Evitar conflitos de interesses na UE

Sejamos claros e directos: a promiscuidade entre o poder político e o poder económico é assim uma espécie de marca d’água da União Europeia. Os conflitos de interesses, que aqui discutimos, estão presentes no dia-a-dia das instituições.

O anterior presidente da Comissão Europeia, quando depois da crise financeira provocada pelos bancos se propôs estabelecer um novo quadro regulatório para o sector financeiro encarregou alguns representantes dos megabancos de avançarem com as linhas com que se iria coser essa regulação.

Sabemos como acabou a história. Sabemos onde está hoje este ex-presidente da Comissão. Vários dos membros do seu colégio seguiram caminho idêntico.

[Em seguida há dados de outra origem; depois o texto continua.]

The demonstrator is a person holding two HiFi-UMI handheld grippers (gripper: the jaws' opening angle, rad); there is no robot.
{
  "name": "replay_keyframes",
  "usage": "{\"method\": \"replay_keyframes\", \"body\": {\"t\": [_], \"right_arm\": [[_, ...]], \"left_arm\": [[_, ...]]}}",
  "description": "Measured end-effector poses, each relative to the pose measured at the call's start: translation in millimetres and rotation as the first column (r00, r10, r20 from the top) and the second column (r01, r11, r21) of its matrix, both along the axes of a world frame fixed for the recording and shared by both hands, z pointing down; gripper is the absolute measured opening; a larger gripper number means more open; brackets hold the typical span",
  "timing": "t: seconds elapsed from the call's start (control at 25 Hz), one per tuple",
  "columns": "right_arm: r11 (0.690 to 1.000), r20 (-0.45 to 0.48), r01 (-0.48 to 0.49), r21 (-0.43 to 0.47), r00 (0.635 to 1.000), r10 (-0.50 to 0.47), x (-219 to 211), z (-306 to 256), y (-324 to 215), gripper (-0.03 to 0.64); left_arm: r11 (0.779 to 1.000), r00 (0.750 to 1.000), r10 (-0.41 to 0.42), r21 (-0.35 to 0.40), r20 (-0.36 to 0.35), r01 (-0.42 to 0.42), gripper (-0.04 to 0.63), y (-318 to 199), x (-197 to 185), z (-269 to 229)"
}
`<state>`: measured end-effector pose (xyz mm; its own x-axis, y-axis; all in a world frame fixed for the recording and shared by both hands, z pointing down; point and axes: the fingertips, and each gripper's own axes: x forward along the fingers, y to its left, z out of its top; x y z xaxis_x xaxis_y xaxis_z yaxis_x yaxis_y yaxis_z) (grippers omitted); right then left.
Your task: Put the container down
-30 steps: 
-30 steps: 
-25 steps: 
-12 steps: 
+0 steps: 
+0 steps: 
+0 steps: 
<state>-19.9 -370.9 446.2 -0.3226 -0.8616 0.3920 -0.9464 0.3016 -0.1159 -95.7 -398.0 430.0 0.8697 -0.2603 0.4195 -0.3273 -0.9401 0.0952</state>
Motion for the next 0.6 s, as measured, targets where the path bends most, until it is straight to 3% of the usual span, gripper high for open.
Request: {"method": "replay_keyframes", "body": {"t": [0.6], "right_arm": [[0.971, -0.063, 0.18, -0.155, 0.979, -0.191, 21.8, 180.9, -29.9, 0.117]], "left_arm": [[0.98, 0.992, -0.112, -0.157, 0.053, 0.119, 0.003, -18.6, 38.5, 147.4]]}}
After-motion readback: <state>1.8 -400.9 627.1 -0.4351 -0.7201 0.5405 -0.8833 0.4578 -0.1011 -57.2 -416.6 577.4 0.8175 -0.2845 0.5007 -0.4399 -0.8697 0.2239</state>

Agências especializadas capturadas. Procedimentos de aprovação de novos produtos no mercado que assentam em análises de risco feitas pela própria indústria que os desenvolve. Portas giratórias entre o sector privado e as instituições. Enfim, a lista é longa.

Não há códigos de ética e de conduta que resolvam, por si só, esta situação. É necessária uma fundamental, estrutural, sistémica mudança de políticas. Uma mudança que as oriente para a defesa do interesse público e não dos grandes grupos económicos e financeiros.